Our company recently found itself in the enviable position of needing to add workers due to an increase in work volume. We are a virtual business, so we reached out to potential candidates virtually, by posting a Help Wanted ad on a website specifically targeted for job seekers in our industry.
As we knew it would, the ad generated hundreds of responses. In fact, the first response arrived in under 6 minutes. Our policy is that every person who applies for a job has done us the courtesy of finding our company worthy of working for, and therefore deserves some sort of response.
The first step in this process is to separate out the resumes of those people who clearly do not fit our parameters, by virtue of skills, experience, or perhaps geographic location (we do not hire outside the United States). Each of these applicants was replied to via e-mail, thanking them for their submission and explaining that they were not considered ideal candidates. That took care of about 25 percent of the resumes submitted.
The remaining resumes (still about 200) were then re-read and the top tier of candidates were contacted for interviews. From that much smaller pool, we were able to offer positions to several highly skilled workers who presented themselves as the very best fit for our company culture.
We still had a pool of 175 qualified applicants, any one of whom could potentially have been hired. Once again, these people have shown us the respect of offering us their services, and deserve to know the outcome of their application.
Here is the message that each of them received:
Thank you very much for your interest in EdocScribe. We have now filled all currently available MT positions. Please understand that there was a huge number of submissions, and it does take a while to sort through them all. We assure you that your resume was read, and although we were not able to offer you a transcription position, please do not interpret this as any sort of commentary on your skills and experience. There were many, many qualified applicants, and we were able to choose several highly qualified individuals who were also able to offer schedules that we considered ideal.

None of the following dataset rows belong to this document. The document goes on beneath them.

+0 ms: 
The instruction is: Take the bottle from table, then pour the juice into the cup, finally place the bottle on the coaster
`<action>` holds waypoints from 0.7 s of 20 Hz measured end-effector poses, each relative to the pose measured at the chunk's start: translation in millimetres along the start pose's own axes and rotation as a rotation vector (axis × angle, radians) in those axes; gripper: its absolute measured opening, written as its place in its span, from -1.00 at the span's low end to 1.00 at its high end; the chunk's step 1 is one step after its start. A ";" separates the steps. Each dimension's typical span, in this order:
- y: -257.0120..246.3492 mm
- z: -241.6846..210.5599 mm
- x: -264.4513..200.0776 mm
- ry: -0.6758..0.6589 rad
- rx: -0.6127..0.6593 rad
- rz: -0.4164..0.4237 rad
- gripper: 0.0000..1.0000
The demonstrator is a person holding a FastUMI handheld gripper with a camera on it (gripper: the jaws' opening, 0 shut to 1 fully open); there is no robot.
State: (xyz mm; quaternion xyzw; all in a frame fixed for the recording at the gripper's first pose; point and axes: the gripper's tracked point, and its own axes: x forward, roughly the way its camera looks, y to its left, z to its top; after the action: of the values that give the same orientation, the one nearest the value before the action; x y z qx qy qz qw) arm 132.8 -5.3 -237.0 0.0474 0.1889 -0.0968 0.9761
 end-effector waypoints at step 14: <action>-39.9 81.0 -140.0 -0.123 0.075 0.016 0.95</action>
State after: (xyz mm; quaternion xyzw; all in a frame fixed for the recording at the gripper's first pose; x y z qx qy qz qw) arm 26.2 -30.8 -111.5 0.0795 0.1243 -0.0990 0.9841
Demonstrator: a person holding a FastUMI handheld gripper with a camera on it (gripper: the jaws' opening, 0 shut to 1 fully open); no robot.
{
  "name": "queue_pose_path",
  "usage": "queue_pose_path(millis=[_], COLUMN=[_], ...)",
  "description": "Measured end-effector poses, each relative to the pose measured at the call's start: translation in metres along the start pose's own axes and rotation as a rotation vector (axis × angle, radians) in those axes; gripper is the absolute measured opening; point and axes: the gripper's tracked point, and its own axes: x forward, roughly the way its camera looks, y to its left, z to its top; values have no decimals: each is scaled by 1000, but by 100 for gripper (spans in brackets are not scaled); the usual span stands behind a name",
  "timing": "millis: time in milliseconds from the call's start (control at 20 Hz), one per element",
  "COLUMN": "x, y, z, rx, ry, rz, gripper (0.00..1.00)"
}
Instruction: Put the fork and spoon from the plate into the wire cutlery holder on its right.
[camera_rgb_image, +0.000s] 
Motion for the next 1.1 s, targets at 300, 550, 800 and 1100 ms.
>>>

Thank you again for your interest, as well as the time and effort you spent in applying for these positions. We wish you the best of luck in your search for a transcription position.
Plain, old-fashioned common courtesy we thought, to let applicants know the status of their application and to thank them for their time, effort and interest in our company.
But apparently, common courtesy is not all that common any more.
We received more than 20 emails from the applicants whom we had turned down, thanking us for letting them know, and almost every one of them said that this was the only response they had ever received to an online job application.
Think about this for a moment: put yourself in the shoes of a job-seeker in these troubled times. The economy is shaky, your job went away to India or was replaced by technology, you are not quite certain how the bills are going to be paid.
So you did everything right, actively searched for work in your field, polished your resume and sent it to a company who was hiring, and they never even bothered to acknowledge that you had applied?
We think that is just plain wrong. We’re glad that we handled the responses to our job applicants the way that we did, even though it took a little more thought and effort. To us, each application received in the virtual world represents a real, live human being who has shown us courtesy and respect, and who deserves our courtesy and respect in return. As we continue our journey with Edoc Virtual, helping other companies transition to the virtual environment, we will continue to recognize the humanity of our virtual world.